Business has always been unpredictable, especially in times of crisis. Some people lose their jobs, while others come up with brilliant ideas that are worth millions. And what if you’ve got such an idea and are eager to start your unique business or project? Where can you find the funds in such a case?
There are plenty of options for raising funds. Of course, you can seek partners, take a loan, or turn to crowdfunding platforms. Today, we want to dig deeper into this topic and present you with a few interesting ideas that can help you raise funds for your startup.
Types of Investment
So, you are an entrepreneur planning to attract investments. For an effective search for funding, it’s important to remember that each investor typically specializes in specific industries and stages of company development. Therefore, it’s crucial to focus efforts on investors whose interests align with your project.
Additionally, you should determine which type of financing suits you.
Equity Financing
This involves investments in exchange for a share in the company. It makes the investor a co-owner of the business, providing them with the ability to influence the management of the company and receive dividends.
Debt Financing
This includes loans and credits that are to be repaid on a specified date with interest. However, if the business is just starting, a newbie entrepreneur is unlikely to secure a loan from a bank or private investor unless it’s backed by valuable assets such as property, a car, or a house.
Sharing a stake in the business with an investor becomes a viable option in such cases. Ideally, the investor should bring not only money but also expertise and connections to the project.
Equity financing is also beneficial for venture capitalists; in case of success, they can earn a substantial profit, often measured in thousands of percentage points of the invested funds.

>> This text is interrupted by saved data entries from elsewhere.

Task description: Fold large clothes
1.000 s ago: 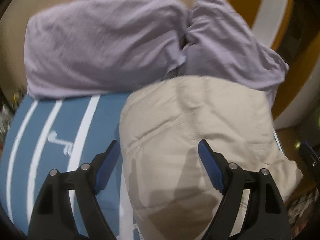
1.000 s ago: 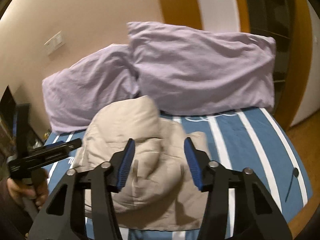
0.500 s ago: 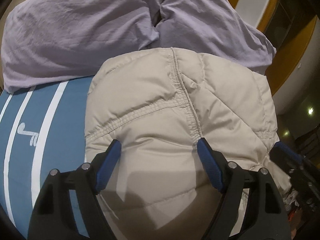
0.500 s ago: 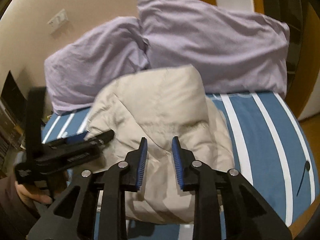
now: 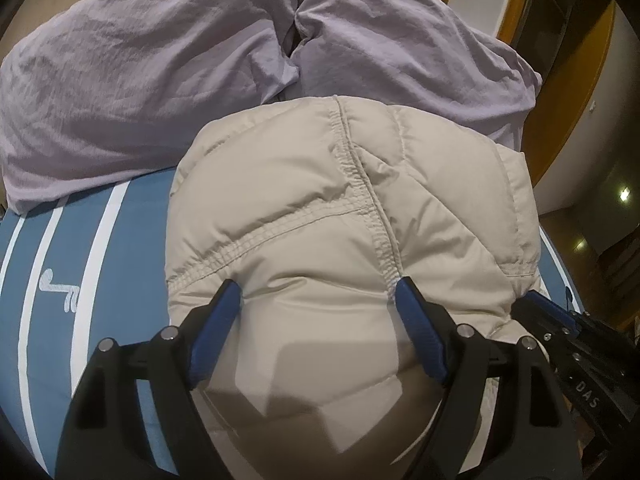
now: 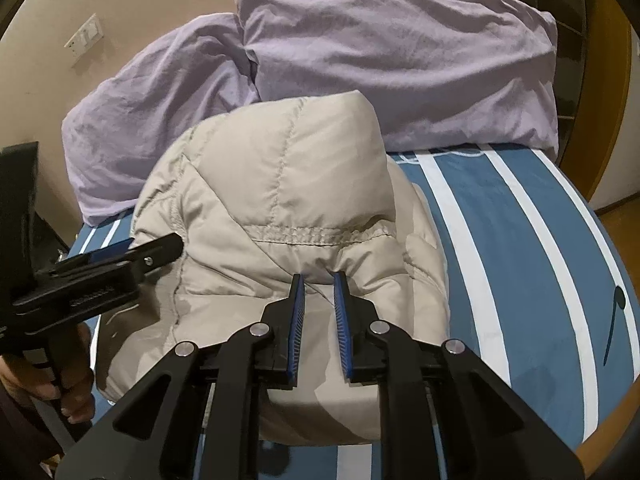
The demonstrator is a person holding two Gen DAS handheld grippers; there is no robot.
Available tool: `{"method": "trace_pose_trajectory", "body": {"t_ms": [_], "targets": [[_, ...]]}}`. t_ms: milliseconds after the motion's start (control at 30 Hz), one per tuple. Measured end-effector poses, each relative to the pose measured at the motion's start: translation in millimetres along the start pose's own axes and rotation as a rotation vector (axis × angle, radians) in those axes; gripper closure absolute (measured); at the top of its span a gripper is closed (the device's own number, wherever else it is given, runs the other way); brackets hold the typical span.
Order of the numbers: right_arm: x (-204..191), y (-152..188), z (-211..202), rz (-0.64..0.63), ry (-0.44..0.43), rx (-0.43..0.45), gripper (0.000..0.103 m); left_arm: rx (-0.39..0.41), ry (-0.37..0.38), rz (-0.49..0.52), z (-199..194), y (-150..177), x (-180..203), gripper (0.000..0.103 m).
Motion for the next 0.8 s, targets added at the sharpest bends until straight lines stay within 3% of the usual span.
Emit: {"method": "trace_pose_trajectory", "body": {"t_ms": [267, 433, 567, 800], "targets": [[15, 19, 15, 0.020, 0.025, -0.023, 0.089, 0.031, -0.007, 0.043, -8, -4, 10, 0.021], [28, 32, 22, 0.069, 0.006, -0.035, 0.089, 0.088, -0.001, 0.009, -22, -25, 7, 0.020], [30, 35, 23, 0.081, 0.008, -0.034, 0.089, 0.136, -0.042, -0.009, -28, -46, -1, 0.020], [27, 30, 18, 0.055, 0.036, -0.026, 0.088, 0.121, -0.110, 0.004, -5, -47, -9, 0.019]]}}
Point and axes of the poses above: each gripper's, at about its wrist camera, not at the fingertips, and z roughly the way its jaws point, x to its right, y to its underside, the point moved 10 cm from there along z, roughly the way its jaws point, and after that the axes turned 3 degrees about -x, right-handed, at the moved point
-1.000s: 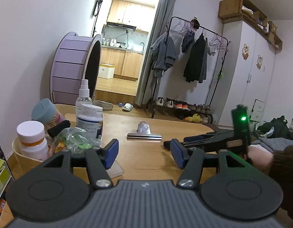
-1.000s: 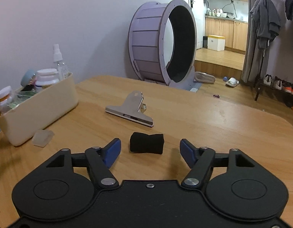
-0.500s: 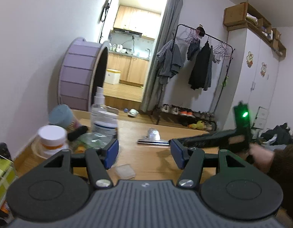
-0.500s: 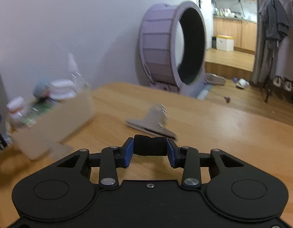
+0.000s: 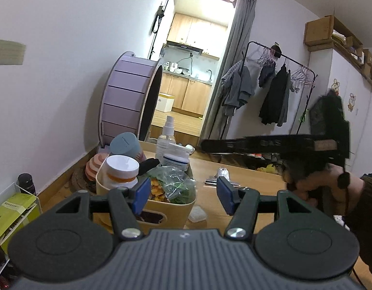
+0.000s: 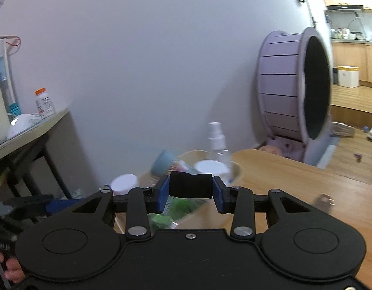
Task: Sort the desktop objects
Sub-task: 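Carry the black fabric piece into the cream basket and open the right tool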
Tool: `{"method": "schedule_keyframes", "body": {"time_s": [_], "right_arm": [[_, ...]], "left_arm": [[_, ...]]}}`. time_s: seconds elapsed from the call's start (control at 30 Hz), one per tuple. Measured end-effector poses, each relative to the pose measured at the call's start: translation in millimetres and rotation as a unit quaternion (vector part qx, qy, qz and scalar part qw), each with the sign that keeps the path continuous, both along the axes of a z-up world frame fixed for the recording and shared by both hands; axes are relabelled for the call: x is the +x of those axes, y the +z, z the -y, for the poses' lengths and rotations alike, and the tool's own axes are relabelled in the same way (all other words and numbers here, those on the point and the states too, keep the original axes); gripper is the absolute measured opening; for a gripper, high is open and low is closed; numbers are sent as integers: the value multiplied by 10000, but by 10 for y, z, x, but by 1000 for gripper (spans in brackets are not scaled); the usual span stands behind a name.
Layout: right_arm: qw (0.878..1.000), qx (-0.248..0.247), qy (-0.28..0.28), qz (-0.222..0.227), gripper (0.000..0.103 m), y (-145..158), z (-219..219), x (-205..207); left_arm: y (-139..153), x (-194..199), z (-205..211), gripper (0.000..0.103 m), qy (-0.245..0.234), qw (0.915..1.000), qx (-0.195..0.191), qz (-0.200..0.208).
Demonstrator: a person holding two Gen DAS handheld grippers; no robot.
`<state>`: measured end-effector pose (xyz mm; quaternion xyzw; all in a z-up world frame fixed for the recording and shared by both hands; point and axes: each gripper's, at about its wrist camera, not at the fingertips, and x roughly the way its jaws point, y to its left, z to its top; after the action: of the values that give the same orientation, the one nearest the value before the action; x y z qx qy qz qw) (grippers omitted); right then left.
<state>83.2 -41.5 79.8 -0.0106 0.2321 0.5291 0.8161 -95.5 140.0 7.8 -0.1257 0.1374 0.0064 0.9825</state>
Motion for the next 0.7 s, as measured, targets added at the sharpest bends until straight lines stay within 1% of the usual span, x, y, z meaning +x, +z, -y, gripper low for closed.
{"method": "schedule_keyframes", "body": {"time_s": [0.07, 0.1, 0.2, 0.27, 0.33, 0.47, 0.53, 0.6, 0.7], "right_arm": [[9999, -2, 88, -57, 44, -19, -95, 17], [9999, -11, 98, -58, 48, -32, -117, 22], [10000, -25, -2, -20, 57, -46, -89, 27], [9999, -34, -106, 10, 57, -45, 18, 30], [9996, -143, -232, 87, 58, -57, 132, 32], [9972, -691, -280, 52, 58, -242, 200, 32], [9948, -997, -199, 86, 58, -369, 173, -33], [9928, -1185, -118, 122, 58, -480, 110, -105], [9908, -1347, -7, 110, 58, -602, -15, -184]], "left_arm": [[-1, -4, 5, 59, -39, 10000, 9, -13], [-2, -4, 7, 59, -48, 10000, 16, -24], [-13, -4, -5, 59, -77, 10000, 0, -56], [-19, -7, -8, 59, -105, 9999, -14, -68], [-10, 3, -5, 59, -136, 9999, -11, -55], [-6, 18, 24, 59, -198, 9998, 6, -44], [-13, 30, 45, 59, -231, 9997, 37, -75], [-28, 46, 65, 60, -254, 9996, 82, -127], [-46, 65, 83, 60, -271, 9994, 135, -186]]}}
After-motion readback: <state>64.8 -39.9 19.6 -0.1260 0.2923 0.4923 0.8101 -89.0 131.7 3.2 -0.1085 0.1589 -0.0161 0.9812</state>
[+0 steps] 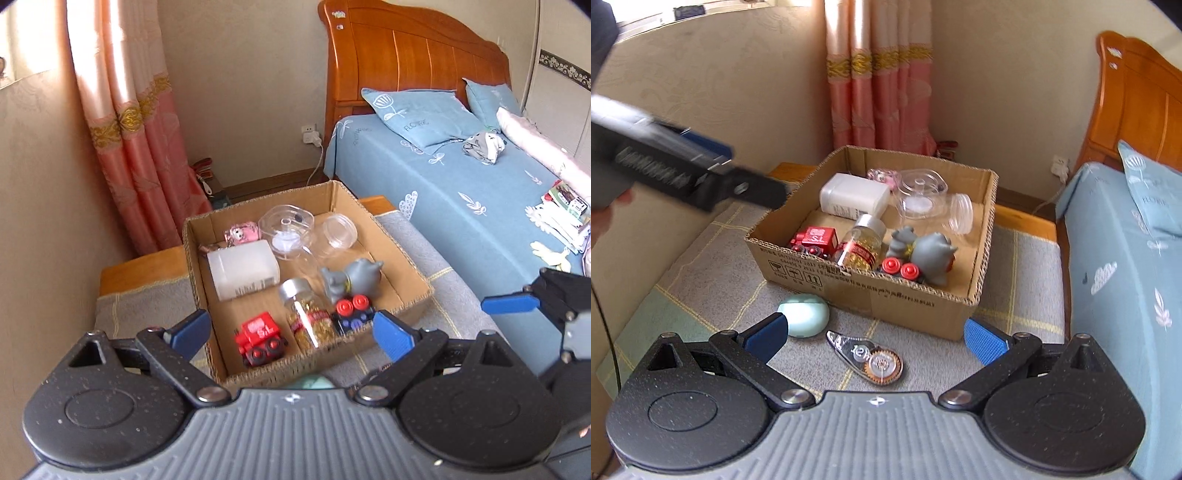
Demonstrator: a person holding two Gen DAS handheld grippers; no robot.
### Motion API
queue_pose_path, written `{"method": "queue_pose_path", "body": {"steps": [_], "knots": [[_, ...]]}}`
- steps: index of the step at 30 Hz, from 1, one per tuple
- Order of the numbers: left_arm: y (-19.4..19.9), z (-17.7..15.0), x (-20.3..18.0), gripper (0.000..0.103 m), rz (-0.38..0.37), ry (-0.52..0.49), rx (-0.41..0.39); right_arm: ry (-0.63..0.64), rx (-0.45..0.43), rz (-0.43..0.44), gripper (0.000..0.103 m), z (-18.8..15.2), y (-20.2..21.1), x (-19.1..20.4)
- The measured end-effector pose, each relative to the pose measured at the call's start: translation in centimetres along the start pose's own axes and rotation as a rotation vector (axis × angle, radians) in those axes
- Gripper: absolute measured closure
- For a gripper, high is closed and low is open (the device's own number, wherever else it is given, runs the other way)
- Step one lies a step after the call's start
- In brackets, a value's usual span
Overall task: Organize rigid objects
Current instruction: 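Move left tool to mint-green case while right tool moves to correction tape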
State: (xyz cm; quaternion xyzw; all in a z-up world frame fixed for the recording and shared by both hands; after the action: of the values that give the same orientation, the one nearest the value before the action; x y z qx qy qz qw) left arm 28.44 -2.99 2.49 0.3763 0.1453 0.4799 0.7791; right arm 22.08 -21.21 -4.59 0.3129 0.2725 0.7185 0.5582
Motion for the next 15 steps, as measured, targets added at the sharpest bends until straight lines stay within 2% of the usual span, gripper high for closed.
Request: {"method": "queue_pose_path", "body": {"steps": [3,6,8,15], "knots": [[0.7,-1.3,-0.6,0.003,0.036,0.004,-0.013,-0.035,0.003,-0.026,0.000,-0.6,-0.1,-0.5],[1.1,-2.6,-0.9,0.002,0.100,0.000,-0.041,-0.071,-0.005,-0.053,0.000,-1.3,-0.3,-1.0],[0.9,-3.8,-1.2,0.001,0.112,0.012,-0.045,-0.100,-0.010,-0.068,0.000,-1.9,-0.8,-1.2],[-1.5,-8.6,-1.0,0.001,0.156,0.118,-0.047,-0.163,-0.011,-0.098,0.000,-5.3,-4.9,-1.3]]}}
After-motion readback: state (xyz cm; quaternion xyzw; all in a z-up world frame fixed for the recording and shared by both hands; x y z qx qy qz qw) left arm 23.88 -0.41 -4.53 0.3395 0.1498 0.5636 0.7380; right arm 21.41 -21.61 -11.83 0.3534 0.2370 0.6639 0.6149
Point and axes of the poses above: each gripper's, at about its wrist camera, not at the fingertips, and y roughly against the way its jaws point, x to its left, z to its top, the point moved 7 cm from there along -y, roughly the way its jaws point, and after that the axes turned 10 degrees about -y, right-handed, at the moved point
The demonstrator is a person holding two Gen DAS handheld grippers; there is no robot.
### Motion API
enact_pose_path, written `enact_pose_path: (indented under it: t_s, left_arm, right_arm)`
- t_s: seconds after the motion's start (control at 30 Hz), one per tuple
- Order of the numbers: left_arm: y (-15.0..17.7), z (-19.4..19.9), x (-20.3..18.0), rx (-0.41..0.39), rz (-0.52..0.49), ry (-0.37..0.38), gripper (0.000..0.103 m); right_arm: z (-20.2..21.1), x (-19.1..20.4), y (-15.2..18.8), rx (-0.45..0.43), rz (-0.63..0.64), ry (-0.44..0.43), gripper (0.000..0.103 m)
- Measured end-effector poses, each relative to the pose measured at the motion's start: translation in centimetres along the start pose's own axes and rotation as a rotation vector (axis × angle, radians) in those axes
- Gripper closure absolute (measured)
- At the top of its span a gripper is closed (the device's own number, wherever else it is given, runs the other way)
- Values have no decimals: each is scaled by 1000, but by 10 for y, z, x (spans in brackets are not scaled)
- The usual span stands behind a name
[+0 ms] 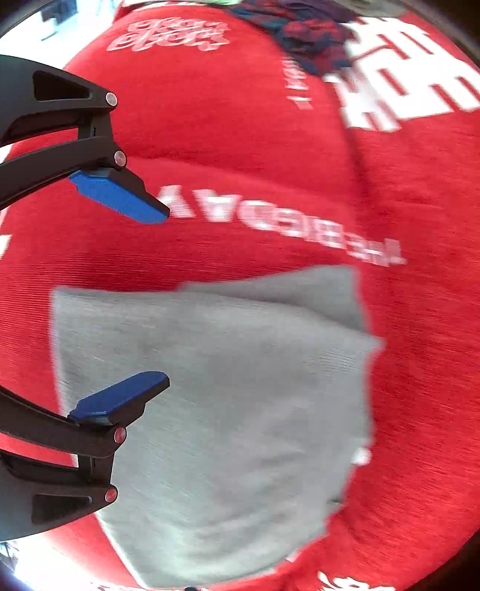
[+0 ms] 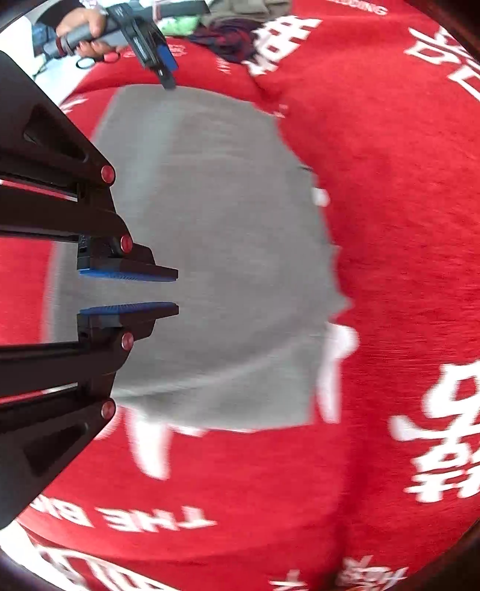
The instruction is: Fold small clothes
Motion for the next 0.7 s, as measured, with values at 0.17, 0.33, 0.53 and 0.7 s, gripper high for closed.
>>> enact_pose_path:
  t_s: [0.17,0.33,0.53,0.7]
  left_arm:
    - [28,-5,19,13,43,-5,17]
    - [28,1,28,15,3,-36,12]
    - [26,27,27,-10,-7,-59,12]
    - [29,45,19,0,0,-19,12]
  right_arm:
    - [-18,-39,48,79,-35,89,91]
    - [0,-60,57,59,-68,103,95]
    - [27,-48,58,37,-140,106,91]
    - [33,-23,54,52,-188,33,91]
Point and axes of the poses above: each gripper's, at about its wrist camera, not at the fingertips, and z roughly against the way its jaws point, x to its left, y to its underside, the point moved 2 cm from there along -z, roughly the way its jaws point, and after that the axes turned 12 degrees about -x, right-handed, at the moved point
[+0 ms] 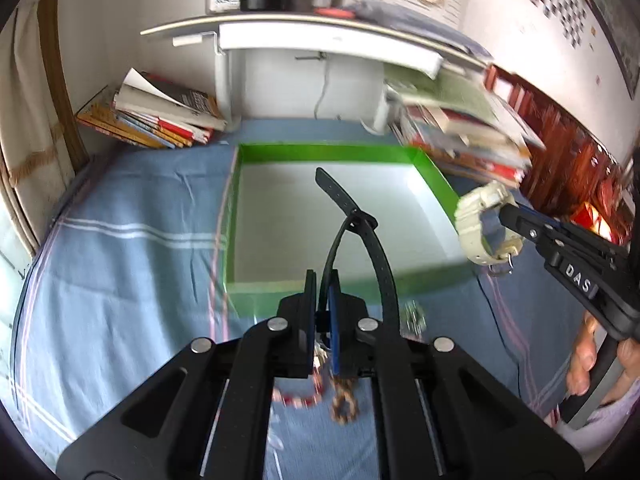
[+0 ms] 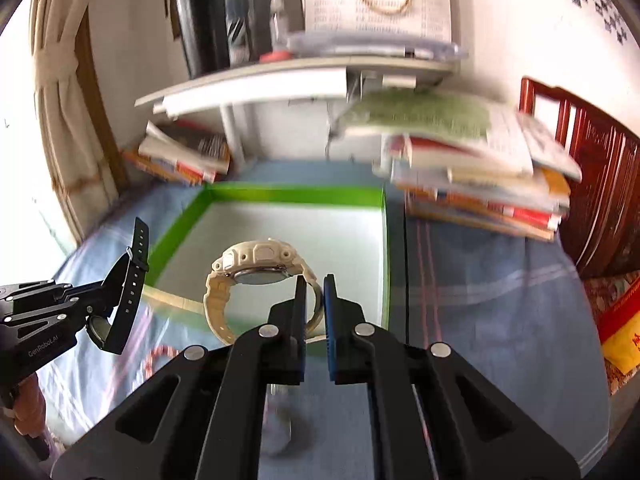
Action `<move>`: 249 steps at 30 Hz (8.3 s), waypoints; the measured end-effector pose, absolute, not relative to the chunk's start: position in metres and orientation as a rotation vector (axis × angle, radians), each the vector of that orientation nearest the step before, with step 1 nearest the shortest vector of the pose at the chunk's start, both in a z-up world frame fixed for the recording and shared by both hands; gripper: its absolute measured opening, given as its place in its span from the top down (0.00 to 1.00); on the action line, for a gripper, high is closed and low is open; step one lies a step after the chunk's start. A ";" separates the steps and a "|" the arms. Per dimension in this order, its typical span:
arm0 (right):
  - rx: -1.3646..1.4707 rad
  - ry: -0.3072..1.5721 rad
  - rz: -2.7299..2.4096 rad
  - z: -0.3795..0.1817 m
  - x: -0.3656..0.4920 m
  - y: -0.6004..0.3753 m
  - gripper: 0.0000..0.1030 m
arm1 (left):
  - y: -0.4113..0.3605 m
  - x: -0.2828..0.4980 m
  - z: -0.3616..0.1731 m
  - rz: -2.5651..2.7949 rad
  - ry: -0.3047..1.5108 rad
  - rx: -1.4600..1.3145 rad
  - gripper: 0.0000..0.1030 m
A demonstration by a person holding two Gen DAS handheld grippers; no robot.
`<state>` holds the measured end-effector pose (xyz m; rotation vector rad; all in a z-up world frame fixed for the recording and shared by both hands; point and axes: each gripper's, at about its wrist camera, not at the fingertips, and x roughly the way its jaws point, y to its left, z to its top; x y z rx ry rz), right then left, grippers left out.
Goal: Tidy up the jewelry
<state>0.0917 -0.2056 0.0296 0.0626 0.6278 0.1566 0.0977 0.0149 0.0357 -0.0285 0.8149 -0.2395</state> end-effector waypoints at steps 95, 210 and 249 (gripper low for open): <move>0.077 0.938 0.008 -0.066 0.057 -0.245 0.92 | -0.002 0.021 -0.047 -0.141 0.941 0.081 0.92; -0.012 0.973 0.024 -0.095 0.055 -0.220 0.41 | 0.001 0.040 -0.083 -0.131 1.048 0.102 0.60; -0.027 0.745 0.167 -0.013 0.032 -0.196 0.92 | -0.002 0.029 -0.019 -0.244 0.910 0.063 0.92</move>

Hybrid forms of financing also exist, such as convertible loans. It grants the lender the right to acquire a pre-agreed share in the company after a certain period or upon the occurrence of specific events. This investment form is prevalent in Silicon Valley.
Options Available for Startups
Let’s explore the most popular sources of financing for businesses in the early stages, which are the seed, startup, and expansion phases.
Friends and Family
This method of attracting investments is jokingly called the ‘3F’ — family, friends, fools. Indeed, your close circle of acquaintances is the first place you can turn to borrow money. However, it’s crucial to understand the risk of damaging relationships if the project fails and repaying the debts quickly isn’t possible.
Payday Loans
You’d be surprised to learn how many startup founders turned to payday loans in the early stages of their businesses. And there are a few obvious reasons for that: they provide money quickly, and the requirements are minimal.
Some organizations offer no credit check payday loans, which is a great option for young people with a short credit history. Anyway, if your business requires quick funding, you can always use a payday loan to support it.
Business Angels
A business angel is a private investor who funds projects in their early stages. In exchange, they acquire a stake in the company. Typically, their goal is to profit from selling this stake when the company grows.
There is also a dividend model, where the investor relies not on the growth of their stake but on a share of the company’s future profits. In this case, they receive their benefit in the form of dividends.
The ideal option for a startup is when you manage to attract investments from an experienced business angel with connections in the same industry as your project. In this case, the project’s chances of success significantly increase.
Business Incubators
Created by large businesses or universities, they offer express training programs for interesting projects. Within these programs, experts assist startup founders in understanding the market, refining the product concept and business model and even finding initial customers.
It’s also an opportunity to build valuable connections with investors. Many accelerators, post-program completion, organize demo days for their projects, inviting potential investors — business angels and investment funds.
Grants and Competitions
They provide non-repayable financing that startups can receive from government or commercial funds. To obtain a grant, the project must meet the fund’s requirements and pass a competition. After receiving a grant, the fund will monitor the designated use of funds, as grants can only be spent on pre-approved expenses such as rent and renovation, equipment and materials, etc.
Conclusion
Getting funds for your startup requires thorough planning. As an entrepreneur, you’ll need to explore different ways to get that money, each with its advantages and disadvantages. But you need to remember that the whole startup business isn’t just about getting funds. It’s also about making connections, finding experts, and teaming up with those who can help your business grow.